Tawny Frogmouth (Podargus strigoides)

The Tawny Frogmouth (Podargus strigoides) is one of those animals that is rarely seen, but is always watching. Its camouflage is so refined that it can hide in plain sight, yet still remain hidden from predators. Due to these habits, many people don't know much about the Tawny Frogmouth, so here are the basics!

Although a lot of the time these birds go unnoticed, this species is probably the most common nocturnal bird in Melbourne. They are widespread throughout Australia and are found in a diverse range of habitats, including open woodlands, coastal scrub, heath and mallee, as well as in more built-up areas such as roadsides, golf courses, parks and backyards.

Often thought to be a type of owl, Tawny Frogmouths are actually more closely related to nightjars. Frogmouths lack the strong, curved talons that owls possess, and have a broad, heavy bill, as opposed to the narrow beak of an owl.

A Tawny Frogmouth and its chick resting during the day. Photo: Wayne Longmore, Parks Australia

A Tawny Frogmouth and its chick resting during the day. Photo: Wayne Longmore, Parks Australia

With their mottled grey-brown plumage there is no denying that this species is well-disguised. However, the mechanism that makes this bird a master of camouflage is also behavioural. As a nocturnal bird, Tawny Frogmouths rest during the day, but do not shelter in nests or tree hollows like many other Australian birds. They sit out on an exposed branch, with their eyes closed and their heads tilted upwards. This makes them look like a part of the tree, or more specifically, like the dead stump of a branch.

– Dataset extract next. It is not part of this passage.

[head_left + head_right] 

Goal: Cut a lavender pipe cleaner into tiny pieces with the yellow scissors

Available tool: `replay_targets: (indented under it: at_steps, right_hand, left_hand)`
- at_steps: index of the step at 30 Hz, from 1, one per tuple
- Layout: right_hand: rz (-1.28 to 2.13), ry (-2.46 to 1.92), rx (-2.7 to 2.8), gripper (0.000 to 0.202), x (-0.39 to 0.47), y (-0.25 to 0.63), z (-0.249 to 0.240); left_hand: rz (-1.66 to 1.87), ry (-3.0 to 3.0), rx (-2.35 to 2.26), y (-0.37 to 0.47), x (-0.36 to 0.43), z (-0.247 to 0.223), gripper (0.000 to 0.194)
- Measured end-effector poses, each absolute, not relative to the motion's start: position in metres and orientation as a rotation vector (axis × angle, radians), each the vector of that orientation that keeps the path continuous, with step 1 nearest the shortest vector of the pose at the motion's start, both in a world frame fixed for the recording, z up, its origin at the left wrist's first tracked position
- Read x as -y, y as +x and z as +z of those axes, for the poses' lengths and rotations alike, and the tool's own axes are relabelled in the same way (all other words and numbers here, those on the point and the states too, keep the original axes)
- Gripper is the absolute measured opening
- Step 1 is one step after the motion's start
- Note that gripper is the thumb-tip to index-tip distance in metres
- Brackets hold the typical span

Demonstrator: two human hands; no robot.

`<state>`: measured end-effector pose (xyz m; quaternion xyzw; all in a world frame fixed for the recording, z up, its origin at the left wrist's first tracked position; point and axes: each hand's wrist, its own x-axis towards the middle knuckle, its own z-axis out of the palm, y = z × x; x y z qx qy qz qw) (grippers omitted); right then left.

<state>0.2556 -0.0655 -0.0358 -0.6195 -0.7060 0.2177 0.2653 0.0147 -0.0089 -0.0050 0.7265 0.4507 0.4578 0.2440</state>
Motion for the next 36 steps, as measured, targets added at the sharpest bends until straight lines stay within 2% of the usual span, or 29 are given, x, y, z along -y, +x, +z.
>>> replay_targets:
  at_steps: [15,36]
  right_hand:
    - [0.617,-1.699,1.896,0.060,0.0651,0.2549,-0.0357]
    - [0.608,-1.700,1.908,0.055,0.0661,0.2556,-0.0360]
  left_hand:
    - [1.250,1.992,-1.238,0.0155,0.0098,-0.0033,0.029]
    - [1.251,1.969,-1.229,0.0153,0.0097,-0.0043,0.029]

Being nocturnal, Tawny Frogmouths require large eyes that are able to intercept as much light as possible in dark conditions, such as those that develop after sunset.  Photo: Australia Zoo

Being nocturnal, Tawny Frogmouths require large eyes that are able to intercept as much light as possible in dark conditions, such as those that develop after sunset.  Photo: Australia Zoo

At dusk you may see them sitting on a tree limb, yellow eyes wide, watching and waiting for prey. Tawny Frogmouths feed on moths, slugs, snails and worms, and also small vertebrates such as mice, lizards and frogs. If you don’t see them, you may hear their call: a soft, low ‘oom-oom-oom’ resonating into the night.

Even if you haven't yet spotted one (which is highly probable given their exceptional camouflage), I can assure you that Tawny Frogmouths are living amongst us in our parks and gardens. Keep an eye out for these unusual birds - it's pretty satisfying when you find one!